» Task requirements: Setting pictures aside, output exactly the lines from the start of the records to the line with "For instance, a", that line included.

=== Task input ===

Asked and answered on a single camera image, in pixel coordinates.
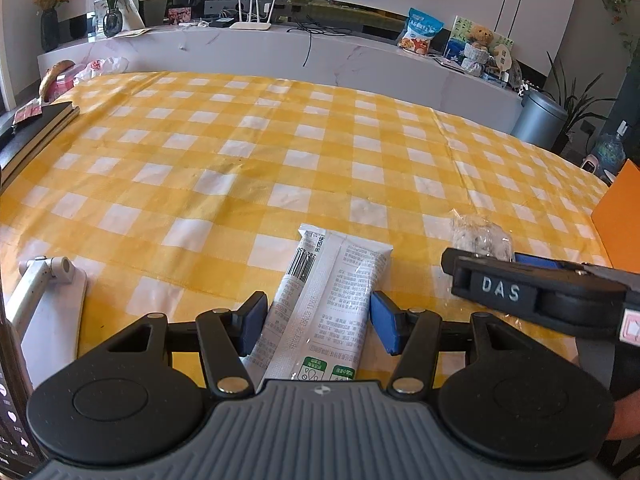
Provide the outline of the person's right hand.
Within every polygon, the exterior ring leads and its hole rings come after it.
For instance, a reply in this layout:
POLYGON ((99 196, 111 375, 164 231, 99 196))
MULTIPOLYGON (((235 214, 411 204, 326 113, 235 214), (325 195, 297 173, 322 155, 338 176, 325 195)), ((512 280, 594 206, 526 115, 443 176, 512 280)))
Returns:
MULTIPOLYGON (((586 358, 576 356, 573 363, 579 367, 585 367, 589 373, 598 379, 614 378, 613 367, 604 366, 602 363, 593 363, 586 358)), ((614 419, 605 440, 619 441, 638 437, 639 435, 639 391, 636 390, 615 401, 614 419)))

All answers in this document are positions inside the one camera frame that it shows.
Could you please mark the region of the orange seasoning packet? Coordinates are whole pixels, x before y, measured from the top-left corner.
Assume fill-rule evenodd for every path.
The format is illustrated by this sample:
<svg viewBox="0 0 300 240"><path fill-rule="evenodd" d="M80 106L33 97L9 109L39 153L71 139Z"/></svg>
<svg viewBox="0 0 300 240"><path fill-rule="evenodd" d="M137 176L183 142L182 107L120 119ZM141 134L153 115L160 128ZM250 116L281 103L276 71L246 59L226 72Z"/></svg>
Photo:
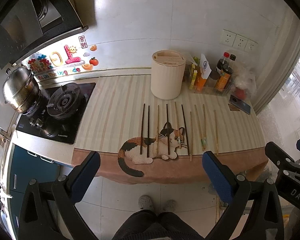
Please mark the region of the orange seasoning packet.
<svg viewBox="0 0 300 240"><path fill-rule="evenodd" d="M210 73L211 73L211 68L209 62L206 56L204 54L201 54L199 70L197 74L196 91L200 92L203 89Z"/></svg>

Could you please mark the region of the grey slipper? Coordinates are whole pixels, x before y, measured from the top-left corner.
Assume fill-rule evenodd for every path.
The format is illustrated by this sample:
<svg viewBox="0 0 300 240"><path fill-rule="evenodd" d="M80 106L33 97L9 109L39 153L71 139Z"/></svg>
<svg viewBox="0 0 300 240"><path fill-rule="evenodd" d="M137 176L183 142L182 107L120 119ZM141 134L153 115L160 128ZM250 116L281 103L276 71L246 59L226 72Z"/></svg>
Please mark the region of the grey slipper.
<svg viewBox="0 0 300 240"><path fill-rule="evenodd" d="M140 210L155 211L153 200L148 195L143 195L138 199L138 206Z"/></svg>
<svg viewBox="0 0 300 240"><path fill-rule="evenodd" d="M175 212L177 209L177 202L175 200L168 200L163 205L162 211L163 212Z"/></svg>

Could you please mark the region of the black cap sauce bottle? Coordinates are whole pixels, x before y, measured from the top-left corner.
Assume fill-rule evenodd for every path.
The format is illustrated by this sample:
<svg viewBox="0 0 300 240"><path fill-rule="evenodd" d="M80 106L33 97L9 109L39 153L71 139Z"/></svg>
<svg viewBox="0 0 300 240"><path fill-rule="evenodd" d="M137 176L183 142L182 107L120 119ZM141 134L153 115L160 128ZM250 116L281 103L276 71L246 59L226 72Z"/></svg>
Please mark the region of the black cap sauce bottle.
<svg viewBox="0 0 300 240"><path fill-rule="evenodd" d="M235 61L236 61L236 56L235 56L234 54L230 54L228 66L229 66L232 70L235 69Z"/></svg>

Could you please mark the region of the brown mat label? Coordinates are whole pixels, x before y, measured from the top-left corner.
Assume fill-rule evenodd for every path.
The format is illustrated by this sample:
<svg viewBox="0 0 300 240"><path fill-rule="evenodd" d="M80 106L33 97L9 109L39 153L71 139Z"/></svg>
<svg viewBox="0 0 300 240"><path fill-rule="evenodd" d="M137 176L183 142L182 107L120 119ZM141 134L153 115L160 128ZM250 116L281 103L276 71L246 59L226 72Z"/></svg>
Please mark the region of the brown mat label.
<svg viewBox="0 0 300 240"><path fill-rule="evenodd" d="M240 111L240 109L238 108L238 107L236 107L236 106L234 106L234 105L232 105L232 104L228 104L228 106L229 106L229 109L230 109L230 111Z"/></svg>

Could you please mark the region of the grey slipper left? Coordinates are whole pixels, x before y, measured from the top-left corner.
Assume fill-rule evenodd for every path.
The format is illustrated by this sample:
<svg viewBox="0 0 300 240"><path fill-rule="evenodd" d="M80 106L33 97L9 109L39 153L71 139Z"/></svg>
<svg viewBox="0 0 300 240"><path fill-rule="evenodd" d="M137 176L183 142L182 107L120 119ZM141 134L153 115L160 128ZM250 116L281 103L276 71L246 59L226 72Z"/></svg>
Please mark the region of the grey slipper left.
<svg viewBox="0 0 300 240"><path fill-rule="evenodd" d="M148 195L143 195L138 199L138 206L140 210L155 211L153 200Z"/></svg>

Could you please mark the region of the white wall outlet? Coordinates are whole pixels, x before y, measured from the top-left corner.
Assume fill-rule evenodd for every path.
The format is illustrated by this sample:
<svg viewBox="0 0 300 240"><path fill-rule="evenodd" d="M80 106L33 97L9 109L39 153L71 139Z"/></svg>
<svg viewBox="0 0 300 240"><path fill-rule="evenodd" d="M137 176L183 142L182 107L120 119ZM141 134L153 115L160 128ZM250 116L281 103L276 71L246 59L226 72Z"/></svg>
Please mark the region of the white wall outlet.
<svg viewBox="0 0 300 240"><path fill-rule="evenodd" d="M236 38L236 34L223 29L221 32L221 37L220 37L220 44L232 47L232 45L234 44Z"/></svg>
<svg viewBox="0 0 300 240"><path fill-rule="evenodd" d="M232 46L236 49L244 50L245 46L247 45L247 42L248 39L246 37L237 34Z"/></svg>
<svg viewBox="0 0 300 240"><path fill-rule="evenodd" d="M248 39L244 51L249 52L249 53L254 52L257 49L257 47L258 47L257 42Z"/></svg>

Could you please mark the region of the teal cabinet drawers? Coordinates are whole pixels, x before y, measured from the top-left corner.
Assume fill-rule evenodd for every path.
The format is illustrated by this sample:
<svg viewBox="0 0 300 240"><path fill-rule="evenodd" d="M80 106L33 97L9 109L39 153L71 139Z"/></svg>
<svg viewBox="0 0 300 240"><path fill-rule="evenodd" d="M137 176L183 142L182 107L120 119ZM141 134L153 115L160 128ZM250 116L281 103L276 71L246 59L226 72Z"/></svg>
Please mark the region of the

===

» Answer to this exercise:
Asked and answered on a single camera image, in pixel coordinates.
Provide the outline of the person's right hand.
Within every polygon, the exterior ring leads and its hole rings come after it.
For instance, a reply in this layout:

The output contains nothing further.